Start with the full stream
The source can be a VOD, livestream recording, or long creator video.
Clypse answer
Use one livestream or VOD as the source, shortlist moments, review the keepers, then prepare clips for TikTok, Shorts, Reels, or your editor.
The right AI clipping workflow should help you move faster without removing the creator review step.
The source can be a VOD, livestream recording, or long creator video.
Use candidate clips to avoid searching the entire timeline from scratch.
Review crop, captions, context, and endings before using any clip publicly.
Use automation for discovery, then use creator judgment for quality.
Paste or upload the stream, VOD, or video you want to turn into clips.
Use suggested moments as a shortlist, then inspect context before choosing keepers.
Check captions, crop, pacing, and whether the clip works without the full stream.
Download or post only the clips that fit your channel and short-form workflow.

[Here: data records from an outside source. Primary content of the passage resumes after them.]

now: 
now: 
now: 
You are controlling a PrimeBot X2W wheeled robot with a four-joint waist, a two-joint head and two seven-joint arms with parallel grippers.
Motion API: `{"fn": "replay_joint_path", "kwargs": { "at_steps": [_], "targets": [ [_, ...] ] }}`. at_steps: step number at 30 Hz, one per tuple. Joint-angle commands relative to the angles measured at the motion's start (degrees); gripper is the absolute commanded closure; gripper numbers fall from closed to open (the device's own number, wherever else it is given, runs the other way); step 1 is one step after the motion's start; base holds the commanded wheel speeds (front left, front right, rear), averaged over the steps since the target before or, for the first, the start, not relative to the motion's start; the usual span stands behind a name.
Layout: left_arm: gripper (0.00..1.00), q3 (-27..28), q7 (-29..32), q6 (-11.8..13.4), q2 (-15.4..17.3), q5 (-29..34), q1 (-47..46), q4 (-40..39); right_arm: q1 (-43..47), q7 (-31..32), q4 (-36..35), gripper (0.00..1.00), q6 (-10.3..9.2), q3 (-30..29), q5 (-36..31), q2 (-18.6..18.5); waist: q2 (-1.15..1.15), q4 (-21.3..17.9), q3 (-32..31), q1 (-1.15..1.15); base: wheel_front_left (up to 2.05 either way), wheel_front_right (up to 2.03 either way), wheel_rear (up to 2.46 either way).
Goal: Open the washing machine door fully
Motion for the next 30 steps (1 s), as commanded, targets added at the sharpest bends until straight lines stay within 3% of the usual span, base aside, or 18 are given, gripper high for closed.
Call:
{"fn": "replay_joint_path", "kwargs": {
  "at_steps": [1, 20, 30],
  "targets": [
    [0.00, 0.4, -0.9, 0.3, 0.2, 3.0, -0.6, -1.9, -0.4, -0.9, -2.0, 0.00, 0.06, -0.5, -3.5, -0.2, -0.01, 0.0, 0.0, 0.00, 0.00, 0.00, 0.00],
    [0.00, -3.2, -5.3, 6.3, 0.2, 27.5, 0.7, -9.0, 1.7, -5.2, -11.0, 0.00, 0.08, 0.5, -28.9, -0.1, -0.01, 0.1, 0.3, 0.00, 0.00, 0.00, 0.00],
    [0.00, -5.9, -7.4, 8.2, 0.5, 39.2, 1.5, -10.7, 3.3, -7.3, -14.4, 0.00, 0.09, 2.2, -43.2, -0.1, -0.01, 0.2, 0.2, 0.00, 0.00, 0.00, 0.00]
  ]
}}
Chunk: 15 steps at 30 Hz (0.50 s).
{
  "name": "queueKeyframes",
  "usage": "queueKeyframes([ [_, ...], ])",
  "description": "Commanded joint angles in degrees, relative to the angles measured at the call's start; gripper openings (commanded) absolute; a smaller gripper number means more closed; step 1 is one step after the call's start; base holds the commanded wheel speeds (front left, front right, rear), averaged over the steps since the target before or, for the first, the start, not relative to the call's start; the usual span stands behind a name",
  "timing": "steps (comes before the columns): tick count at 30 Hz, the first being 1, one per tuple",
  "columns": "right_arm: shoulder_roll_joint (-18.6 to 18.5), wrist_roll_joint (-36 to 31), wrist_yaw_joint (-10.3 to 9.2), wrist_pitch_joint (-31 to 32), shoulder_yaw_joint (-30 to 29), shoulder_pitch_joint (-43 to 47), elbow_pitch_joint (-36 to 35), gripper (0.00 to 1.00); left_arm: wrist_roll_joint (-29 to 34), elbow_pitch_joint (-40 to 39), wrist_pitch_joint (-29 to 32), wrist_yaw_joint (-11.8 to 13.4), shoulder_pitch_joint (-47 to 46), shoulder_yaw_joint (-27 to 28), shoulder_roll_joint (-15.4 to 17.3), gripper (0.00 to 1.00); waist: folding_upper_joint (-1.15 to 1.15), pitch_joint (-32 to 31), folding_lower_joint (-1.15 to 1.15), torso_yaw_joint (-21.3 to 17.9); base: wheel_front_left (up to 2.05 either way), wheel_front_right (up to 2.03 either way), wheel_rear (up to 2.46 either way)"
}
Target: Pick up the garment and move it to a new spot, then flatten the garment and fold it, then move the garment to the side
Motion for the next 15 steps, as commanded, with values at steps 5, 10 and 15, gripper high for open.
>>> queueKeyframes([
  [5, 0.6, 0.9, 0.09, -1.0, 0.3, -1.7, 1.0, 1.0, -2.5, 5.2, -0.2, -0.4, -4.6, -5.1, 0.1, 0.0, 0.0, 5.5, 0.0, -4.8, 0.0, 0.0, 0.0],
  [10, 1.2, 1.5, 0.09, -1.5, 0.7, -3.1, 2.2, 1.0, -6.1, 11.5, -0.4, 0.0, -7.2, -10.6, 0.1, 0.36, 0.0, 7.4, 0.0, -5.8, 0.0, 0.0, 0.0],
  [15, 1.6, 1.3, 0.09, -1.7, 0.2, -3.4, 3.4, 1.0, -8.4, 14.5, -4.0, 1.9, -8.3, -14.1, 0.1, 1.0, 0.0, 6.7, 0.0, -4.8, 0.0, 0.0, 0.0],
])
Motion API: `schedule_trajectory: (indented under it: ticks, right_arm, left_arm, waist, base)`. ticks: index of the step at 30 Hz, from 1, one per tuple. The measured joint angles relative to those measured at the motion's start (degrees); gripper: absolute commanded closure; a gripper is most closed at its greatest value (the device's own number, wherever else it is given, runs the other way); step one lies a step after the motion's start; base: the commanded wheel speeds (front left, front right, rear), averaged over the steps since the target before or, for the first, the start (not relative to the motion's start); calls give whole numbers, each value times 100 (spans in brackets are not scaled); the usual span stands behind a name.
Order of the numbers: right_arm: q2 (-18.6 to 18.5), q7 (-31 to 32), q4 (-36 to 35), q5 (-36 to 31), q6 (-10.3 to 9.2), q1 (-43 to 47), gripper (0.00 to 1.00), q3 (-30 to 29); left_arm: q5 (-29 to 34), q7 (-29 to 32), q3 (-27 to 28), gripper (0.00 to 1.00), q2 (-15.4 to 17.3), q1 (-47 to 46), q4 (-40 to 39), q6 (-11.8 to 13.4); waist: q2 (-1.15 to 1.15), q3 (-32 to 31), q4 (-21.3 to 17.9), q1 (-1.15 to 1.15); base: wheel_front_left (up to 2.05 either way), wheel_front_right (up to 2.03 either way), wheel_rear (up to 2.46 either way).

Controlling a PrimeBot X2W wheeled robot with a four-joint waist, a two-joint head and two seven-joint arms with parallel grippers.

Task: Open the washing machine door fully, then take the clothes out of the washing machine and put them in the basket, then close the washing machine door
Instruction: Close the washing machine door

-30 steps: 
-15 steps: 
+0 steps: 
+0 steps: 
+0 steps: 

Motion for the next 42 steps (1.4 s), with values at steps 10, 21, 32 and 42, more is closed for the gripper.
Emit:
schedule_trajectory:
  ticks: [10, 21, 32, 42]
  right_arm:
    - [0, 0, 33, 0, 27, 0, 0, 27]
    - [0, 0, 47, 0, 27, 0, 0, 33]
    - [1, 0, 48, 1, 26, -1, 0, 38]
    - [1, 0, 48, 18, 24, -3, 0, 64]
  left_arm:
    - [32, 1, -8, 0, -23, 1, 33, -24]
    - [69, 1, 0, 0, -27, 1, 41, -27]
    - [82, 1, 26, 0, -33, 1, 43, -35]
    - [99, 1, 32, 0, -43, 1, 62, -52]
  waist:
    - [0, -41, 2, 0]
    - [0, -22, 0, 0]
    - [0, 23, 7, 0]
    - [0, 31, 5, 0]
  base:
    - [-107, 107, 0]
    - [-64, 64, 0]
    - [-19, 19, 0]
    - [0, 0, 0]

These checks keep the page useful for real creators, not just search engines.
Start with one real stream, VOD, or gameplay source.
Review the suggested moments before posting.
Check captions where speech carries the clip.
Check vertical crop for gameplay, UI, and facecam.
Make sure the clip has setup, payoff, and a clean ending.
Use a stream clipping workflow like Clypse.ai to shortlist moments from a livestream or VOD, then review and export the clips you want to use.
Clypse.ai has dedicated workflow pages for Twitch, Kick, and YouTube Gaming clipping. Check the current product page for supported inputs before choosing a workflow.
For most creators, no. Review each candidate so the clip has context, clear audio or captions, good framing, and a clean ending.
Check the clips, edit or discard weak moments, then post the strongest ones to TikTok, Shorts, Reels, or your normal publishing workflow.